WHAT YOU WILL DO >> This exercise calls for copying every line below that holds the word "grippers".

INPUT DATA >>
- - - - - - -

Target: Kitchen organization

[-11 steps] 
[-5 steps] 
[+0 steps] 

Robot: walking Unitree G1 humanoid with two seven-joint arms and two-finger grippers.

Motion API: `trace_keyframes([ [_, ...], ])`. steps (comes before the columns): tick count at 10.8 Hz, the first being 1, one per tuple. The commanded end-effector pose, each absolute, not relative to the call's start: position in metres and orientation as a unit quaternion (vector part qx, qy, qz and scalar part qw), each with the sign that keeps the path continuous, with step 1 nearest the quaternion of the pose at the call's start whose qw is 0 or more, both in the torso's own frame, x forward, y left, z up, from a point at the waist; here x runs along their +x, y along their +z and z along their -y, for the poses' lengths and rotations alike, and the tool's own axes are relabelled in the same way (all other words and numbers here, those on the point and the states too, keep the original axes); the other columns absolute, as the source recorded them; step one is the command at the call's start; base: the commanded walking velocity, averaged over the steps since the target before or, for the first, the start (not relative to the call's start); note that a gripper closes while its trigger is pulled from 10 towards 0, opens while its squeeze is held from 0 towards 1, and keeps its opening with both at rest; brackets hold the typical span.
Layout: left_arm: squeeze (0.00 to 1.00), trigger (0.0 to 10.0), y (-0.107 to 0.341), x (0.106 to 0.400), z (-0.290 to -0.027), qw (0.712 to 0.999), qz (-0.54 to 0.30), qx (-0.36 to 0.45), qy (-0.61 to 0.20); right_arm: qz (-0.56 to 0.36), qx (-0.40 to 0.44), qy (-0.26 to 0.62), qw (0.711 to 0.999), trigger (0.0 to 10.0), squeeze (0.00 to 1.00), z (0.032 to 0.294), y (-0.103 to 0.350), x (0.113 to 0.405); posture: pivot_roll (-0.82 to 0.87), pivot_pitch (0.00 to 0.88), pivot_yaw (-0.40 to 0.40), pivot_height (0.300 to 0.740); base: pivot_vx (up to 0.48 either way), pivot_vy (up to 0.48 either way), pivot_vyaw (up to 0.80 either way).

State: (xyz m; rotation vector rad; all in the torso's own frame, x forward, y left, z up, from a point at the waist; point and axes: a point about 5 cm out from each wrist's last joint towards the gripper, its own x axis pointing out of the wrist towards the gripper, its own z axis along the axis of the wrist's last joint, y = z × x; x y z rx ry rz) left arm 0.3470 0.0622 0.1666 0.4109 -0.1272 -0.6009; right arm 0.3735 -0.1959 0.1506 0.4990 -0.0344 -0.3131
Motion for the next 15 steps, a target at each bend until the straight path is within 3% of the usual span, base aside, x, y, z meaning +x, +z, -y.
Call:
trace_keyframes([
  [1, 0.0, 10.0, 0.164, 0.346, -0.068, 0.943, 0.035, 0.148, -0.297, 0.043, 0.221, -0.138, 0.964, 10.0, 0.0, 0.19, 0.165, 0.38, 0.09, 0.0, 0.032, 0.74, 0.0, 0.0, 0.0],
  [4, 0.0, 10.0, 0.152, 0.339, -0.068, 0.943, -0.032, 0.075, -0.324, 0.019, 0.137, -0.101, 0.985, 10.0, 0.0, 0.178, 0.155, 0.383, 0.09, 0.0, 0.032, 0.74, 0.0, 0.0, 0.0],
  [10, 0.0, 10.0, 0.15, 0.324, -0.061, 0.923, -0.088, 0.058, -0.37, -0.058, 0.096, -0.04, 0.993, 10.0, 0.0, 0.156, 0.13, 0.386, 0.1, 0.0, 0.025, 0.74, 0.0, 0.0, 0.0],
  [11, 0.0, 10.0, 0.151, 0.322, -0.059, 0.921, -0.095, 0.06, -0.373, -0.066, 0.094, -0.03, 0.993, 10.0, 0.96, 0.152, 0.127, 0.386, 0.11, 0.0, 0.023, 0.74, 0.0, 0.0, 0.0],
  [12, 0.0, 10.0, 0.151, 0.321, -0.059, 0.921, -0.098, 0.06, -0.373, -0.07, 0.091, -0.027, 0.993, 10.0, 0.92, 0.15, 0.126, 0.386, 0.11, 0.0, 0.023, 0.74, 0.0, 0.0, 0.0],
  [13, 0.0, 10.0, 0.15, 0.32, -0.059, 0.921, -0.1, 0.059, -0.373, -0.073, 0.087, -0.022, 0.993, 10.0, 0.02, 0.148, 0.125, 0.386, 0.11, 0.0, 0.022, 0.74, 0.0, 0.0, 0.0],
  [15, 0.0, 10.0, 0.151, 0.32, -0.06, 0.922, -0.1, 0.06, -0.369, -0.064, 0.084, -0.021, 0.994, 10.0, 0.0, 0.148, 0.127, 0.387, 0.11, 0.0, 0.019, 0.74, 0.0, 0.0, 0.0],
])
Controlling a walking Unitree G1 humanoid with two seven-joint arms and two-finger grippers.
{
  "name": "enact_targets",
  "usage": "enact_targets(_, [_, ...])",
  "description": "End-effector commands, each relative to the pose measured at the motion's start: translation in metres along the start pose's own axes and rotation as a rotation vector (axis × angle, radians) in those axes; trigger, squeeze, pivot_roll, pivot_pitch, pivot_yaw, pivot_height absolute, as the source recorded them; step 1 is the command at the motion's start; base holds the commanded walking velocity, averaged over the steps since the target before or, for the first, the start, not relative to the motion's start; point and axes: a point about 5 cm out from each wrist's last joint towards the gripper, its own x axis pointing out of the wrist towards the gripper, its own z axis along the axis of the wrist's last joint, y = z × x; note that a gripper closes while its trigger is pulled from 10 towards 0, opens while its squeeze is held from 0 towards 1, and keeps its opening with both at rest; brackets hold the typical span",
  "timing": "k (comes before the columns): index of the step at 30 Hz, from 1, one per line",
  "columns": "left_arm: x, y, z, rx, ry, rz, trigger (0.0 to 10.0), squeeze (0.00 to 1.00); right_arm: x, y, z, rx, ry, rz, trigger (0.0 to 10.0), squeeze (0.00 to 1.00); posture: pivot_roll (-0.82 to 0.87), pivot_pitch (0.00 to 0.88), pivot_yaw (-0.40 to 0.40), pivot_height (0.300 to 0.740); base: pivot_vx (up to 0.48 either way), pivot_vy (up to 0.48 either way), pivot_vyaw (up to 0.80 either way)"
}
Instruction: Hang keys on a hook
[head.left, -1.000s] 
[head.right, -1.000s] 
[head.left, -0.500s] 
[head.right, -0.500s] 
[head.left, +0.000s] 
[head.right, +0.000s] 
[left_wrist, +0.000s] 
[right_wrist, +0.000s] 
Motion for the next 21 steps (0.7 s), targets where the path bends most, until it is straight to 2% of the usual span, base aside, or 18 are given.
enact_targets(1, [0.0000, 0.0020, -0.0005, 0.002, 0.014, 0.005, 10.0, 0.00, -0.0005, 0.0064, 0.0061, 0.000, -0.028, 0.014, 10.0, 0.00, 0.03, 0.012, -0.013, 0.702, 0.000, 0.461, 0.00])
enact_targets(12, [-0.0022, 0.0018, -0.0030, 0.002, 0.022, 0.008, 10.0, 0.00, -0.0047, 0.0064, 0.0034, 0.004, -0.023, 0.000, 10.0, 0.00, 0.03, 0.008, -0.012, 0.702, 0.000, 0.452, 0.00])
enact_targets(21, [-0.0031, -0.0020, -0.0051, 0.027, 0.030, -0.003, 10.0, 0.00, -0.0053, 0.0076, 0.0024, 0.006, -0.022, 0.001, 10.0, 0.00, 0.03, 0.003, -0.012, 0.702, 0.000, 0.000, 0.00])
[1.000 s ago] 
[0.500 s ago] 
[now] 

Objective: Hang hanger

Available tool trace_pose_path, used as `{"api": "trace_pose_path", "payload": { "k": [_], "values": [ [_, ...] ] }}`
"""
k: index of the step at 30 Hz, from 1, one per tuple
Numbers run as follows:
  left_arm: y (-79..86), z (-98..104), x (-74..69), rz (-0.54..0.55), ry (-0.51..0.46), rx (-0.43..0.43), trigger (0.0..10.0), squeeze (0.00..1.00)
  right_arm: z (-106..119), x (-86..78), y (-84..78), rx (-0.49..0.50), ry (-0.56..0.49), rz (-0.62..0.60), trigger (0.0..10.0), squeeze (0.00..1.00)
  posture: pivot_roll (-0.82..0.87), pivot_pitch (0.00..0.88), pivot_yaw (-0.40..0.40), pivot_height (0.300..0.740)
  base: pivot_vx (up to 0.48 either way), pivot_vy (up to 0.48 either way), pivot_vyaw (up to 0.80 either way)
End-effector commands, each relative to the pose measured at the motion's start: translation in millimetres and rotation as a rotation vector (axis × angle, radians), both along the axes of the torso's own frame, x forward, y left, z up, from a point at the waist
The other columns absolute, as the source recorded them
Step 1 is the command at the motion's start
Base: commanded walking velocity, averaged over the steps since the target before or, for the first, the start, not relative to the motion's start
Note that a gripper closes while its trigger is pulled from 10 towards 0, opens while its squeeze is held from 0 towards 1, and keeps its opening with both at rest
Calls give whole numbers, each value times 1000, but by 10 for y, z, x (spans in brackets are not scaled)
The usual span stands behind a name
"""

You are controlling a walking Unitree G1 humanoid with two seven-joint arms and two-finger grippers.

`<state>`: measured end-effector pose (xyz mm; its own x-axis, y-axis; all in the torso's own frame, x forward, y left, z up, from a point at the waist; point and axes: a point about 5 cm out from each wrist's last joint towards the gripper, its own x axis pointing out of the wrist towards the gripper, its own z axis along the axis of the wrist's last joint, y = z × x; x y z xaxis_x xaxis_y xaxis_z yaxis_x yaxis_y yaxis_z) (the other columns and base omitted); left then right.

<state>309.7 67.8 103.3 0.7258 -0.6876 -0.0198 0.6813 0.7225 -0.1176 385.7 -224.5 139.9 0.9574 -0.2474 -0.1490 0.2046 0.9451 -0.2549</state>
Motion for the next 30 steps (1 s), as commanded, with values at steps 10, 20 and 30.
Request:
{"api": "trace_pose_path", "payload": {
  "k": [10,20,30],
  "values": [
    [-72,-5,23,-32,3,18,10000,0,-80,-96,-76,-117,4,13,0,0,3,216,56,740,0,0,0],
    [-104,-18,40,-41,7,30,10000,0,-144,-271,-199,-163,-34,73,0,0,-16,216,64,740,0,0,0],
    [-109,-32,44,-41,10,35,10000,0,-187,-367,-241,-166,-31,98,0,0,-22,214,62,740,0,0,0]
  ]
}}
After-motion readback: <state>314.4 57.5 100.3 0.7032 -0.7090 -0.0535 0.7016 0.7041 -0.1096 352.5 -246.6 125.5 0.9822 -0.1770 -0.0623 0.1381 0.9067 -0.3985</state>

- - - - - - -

OUTPUT OF THE TASK >>
Robot: walking Unitree G1 humanoid with two seven-joint arms and two-finger grippers.
Controlling a walking Unitree G1 humanoid with two seven-joint arms and two-finger grippers.
You are controlling a walking Unitree G1 humanoid with two seven-joint arms and two-finger grippers.

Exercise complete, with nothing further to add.